Top of GIVEN RECORDS

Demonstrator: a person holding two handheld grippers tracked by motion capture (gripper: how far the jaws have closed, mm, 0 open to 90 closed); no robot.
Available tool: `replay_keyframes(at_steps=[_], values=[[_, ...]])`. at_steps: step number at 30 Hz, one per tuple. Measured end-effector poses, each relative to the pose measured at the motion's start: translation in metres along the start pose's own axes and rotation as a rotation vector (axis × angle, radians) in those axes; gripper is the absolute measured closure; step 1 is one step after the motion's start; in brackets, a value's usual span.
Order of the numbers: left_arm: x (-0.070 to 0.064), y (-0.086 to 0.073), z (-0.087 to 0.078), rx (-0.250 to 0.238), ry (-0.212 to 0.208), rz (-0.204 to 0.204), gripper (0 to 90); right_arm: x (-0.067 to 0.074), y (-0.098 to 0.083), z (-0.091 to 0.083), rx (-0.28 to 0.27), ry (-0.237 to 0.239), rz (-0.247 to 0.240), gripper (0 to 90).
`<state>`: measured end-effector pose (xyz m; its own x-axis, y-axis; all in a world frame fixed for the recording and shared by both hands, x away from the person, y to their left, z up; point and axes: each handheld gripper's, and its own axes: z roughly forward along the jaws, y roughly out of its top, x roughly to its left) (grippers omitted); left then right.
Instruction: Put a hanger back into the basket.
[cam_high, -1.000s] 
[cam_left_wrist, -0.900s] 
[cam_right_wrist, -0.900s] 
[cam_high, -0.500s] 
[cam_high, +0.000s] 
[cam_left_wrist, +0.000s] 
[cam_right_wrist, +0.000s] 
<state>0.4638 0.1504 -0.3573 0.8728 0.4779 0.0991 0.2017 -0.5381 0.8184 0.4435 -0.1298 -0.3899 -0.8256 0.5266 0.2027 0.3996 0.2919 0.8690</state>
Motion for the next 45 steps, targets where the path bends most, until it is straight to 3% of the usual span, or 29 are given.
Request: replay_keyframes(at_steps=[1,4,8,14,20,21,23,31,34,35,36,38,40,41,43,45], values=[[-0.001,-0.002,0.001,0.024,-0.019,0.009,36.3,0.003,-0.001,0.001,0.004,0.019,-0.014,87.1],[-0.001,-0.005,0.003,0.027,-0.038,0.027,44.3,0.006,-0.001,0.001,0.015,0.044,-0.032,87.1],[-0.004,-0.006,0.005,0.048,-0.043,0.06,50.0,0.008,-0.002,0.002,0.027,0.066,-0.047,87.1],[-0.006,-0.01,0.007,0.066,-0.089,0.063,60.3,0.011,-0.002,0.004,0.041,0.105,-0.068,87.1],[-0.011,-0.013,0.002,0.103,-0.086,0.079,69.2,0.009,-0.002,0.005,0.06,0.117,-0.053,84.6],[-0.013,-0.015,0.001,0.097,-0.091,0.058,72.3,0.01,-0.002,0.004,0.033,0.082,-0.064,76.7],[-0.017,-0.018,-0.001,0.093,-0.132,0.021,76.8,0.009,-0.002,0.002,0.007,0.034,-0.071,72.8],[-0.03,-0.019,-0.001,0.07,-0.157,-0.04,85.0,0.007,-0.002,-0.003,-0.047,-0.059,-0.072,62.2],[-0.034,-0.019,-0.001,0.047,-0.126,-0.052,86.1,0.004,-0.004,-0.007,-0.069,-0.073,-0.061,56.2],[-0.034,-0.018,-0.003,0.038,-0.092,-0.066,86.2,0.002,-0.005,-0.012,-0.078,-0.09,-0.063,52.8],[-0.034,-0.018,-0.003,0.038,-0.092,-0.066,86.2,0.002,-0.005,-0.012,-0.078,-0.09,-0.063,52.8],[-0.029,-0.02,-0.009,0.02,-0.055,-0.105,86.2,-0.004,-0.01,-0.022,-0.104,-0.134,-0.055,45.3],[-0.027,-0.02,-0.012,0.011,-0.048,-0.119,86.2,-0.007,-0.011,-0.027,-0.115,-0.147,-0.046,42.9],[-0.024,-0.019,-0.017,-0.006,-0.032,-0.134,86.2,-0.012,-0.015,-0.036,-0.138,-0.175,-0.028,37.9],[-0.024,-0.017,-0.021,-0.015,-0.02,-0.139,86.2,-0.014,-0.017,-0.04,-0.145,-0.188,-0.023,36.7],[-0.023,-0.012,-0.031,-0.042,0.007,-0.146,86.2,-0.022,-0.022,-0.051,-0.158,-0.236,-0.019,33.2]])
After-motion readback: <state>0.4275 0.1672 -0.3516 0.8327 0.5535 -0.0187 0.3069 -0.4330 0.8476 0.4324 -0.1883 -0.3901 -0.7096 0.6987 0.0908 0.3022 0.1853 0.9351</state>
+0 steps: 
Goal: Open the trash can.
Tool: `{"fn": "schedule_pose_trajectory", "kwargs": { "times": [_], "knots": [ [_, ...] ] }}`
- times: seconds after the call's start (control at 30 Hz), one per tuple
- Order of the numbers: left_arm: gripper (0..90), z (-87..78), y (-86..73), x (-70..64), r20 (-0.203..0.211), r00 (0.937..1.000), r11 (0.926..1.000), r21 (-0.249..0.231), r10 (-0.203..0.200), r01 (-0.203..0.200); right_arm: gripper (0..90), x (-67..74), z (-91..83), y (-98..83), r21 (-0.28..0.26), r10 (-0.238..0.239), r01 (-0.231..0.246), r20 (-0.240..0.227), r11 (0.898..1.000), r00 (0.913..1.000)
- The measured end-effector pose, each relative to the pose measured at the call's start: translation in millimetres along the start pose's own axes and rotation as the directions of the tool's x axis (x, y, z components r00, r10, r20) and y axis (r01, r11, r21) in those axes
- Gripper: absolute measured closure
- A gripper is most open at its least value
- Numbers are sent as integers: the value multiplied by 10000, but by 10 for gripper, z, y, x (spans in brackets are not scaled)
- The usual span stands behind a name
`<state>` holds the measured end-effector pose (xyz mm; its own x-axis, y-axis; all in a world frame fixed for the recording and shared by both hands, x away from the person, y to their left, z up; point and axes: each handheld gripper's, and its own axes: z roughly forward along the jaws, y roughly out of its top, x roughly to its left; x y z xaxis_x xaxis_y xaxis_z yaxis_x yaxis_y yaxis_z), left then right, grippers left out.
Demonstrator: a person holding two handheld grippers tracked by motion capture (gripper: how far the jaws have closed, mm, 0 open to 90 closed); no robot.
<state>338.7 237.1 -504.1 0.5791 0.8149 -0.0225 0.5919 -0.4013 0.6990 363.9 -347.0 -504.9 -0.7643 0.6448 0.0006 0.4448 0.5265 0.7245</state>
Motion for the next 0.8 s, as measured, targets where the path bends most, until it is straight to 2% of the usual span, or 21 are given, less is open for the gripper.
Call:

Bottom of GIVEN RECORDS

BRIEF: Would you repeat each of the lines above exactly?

SOLUTION FOR THIS PROBLEM:
Demonstrator: a person holding two handheld grippers tracked by motion capture (gripper: how far the jaws have closed, mm, 0 open to 90 closed); no robot.
Available tool: `replay_keyframes(at_steps=[_], values=[[_, ...]])`. at_steps: step number at 30 Hz, one per tuple. Measured end-effector poses, each relative to the pose measured at the motion's start: translation in metres along the start pose's own axes and rotation as a rotation vector (axis × angle, radians) in those axes; gripper is the absolute measured closure; step 1 is one step after the motion's start; in brackets, a value's usual span.
Order of the numbers: left_arm: x (-0.070 to 0.064), y (-0.086 to 0.073), z (-0.087 to 0.078), rx (-0.250 to 0.238), ry (-0.212 to 0.208), rz (-0.204 to 0.204), gripper (0 to 90); right_arm: x (-0.067 to 0.074), y (-0.098 to 0.083), z (-0.091 to 0.083), rx (-0.28 to 0.27), ry (-0.237 to 0.239), rz (-0.247 to 0.240), gripper (0 to 90).
`<state>`: measured end-effector pose (xyz m; its own x-axis, y-axis; all in a world frame fixed for the recording and shared by both hands, x away from the person, y to their left, z up; point and axes: each handheld gripper's, and its own axes: z roughly forward along the jaws, y roughly out of its top, x roughly to its left) (grippers omitted); left then right.
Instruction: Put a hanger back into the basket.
[cam_high, -1.000s] 
[cam_left_wrist, -0.900s] 
[cam_right_wrist, -0.900s] 
[cam_high, -0.500s] 
[cam_high, +0.000s] 
[cam_left_wrist, +0.000s] 
[cam_right_wrist, +0.000s] 
<state>0.4638 0.1504 -0.3573 0.8728 0.4779 0.0991 0.2017 -0.5381 0.8184 0.4435 -0.1298 -0.3899 -0.8256 0.5266 0.2027 0.3996 0.2919 0.8690</state>
Motion for the next 45 steps, targets where the path bends most, until it is straight to 3% of the usual span, or 29 are given.
Request: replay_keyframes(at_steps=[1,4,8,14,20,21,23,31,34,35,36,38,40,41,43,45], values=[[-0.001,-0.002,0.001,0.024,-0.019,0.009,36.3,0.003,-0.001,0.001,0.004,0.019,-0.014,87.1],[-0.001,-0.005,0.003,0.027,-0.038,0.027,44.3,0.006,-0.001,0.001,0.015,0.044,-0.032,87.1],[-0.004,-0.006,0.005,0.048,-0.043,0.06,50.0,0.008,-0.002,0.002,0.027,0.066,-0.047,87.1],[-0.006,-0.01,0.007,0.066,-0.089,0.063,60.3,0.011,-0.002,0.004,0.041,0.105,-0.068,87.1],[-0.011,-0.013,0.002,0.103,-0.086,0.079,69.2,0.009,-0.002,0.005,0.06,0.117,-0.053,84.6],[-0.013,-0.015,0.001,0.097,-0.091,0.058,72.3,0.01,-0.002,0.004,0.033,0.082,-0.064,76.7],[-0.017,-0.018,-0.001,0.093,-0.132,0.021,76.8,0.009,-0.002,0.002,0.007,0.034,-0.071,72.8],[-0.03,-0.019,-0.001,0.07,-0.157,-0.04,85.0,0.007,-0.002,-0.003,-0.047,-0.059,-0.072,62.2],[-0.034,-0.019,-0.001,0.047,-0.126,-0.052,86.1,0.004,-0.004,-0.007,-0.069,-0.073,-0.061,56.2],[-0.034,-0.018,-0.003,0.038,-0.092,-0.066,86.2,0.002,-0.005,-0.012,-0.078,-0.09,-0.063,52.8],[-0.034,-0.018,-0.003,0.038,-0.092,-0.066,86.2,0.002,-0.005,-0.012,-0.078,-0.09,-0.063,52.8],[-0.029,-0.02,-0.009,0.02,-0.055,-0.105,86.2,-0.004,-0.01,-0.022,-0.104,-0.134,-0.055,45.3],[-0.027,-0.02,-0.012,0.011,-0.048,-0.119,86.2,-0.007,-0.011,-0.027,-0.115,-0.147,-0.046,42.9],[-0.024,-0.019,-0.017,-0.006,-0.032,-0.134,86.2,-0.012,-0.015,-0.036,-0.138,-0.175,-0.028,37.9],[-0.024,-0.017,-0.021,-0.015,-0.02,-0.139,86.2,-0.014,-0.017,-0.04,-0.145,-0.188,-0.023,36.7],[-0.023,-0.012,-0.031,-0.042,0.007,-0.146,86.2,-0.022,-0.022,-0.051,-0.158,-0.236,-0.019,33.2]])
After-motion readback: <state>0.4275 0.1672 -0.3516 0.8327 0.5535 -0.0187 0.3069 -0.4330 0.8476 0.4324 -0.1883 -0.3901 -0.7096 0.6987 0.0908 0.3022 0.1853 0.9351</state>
+0 steps: 
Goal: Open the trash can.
Tool: `{"fn": "schedule_pose_trajectory", "kwargs": { "times": [_], "knots": [ [_, ...] ] }}`
- times: seconds after the call's start (control at 30 Hz), one per tuple
- Order of the numbers: left_arm: gripper (0..90), z (-87..78), y (-86..73), x (-70..64), r20 (-0.203..0.211), r00 (0.937..1.000), r11 (0.926..1.000), r21 (-0.249..0.231), r10 (-0.203..0.200), r01 (-0.203..0.200); right_arm: gripper (0..90), x (-67..74), z (-91..83), y (-98..83), r21 (-0.28..0.26), r10 (-0.238..0.239), r01 (-0.231..0.246), r20 (-0.240..0.227), r11 (0.898..1.000), r00 (0.913..1.000)
- The measured end-effector pose, each relative to the pose measured at the call's start: translation in millimetres along the start pose's own axes and rotation as the directions of the tool's x axis (x, y, z components r00, r10, r20) and y axis (r01, r11, r21) in those axes
- Gripper: absolute measured closure
- A gripper is most open at its least value
- Numbers are sent as integers: the value multiplied by 10000, but by 10 for gripper, z, y, x (spans in brackets are not scaled)
- The usual span stands behind a name
`<state>` holds the measured end-effector pose (xyz mm; its own x-axis, y-axis; all in a world frame fixed for the recording and shared by both hands, x away from the person, y to their left, z up; point and axes: each handheld gripper's, and its own axes: z roughly forward along the jaws, y roughly out of its top, x roughly to its left; x y z xaxis_x xaxis_y xaxis_z yaxis_x yaxis_y yaxis_z), left then right, grippers left out.
Demonstrator: a person holding two handheld grippers tracked by motion capture (gripper: how far the jaws have closed, mm, 0 open to 90 closed); no robot.
<state>338.7 237.1 -504.1 0.5791 0.8149 -0.0225 0.5919 -0.4013 0.6990 363.9 -347.0 -504.9 -0.7643 0.6448 0.0006 0.4448 0.5265 0.7245</state>
Motion for the next 0.8 s, as measured, targets where the path bends most, until it is straight to 2% of the usual span, or 21 are given, less is open for the gripper.
Call:

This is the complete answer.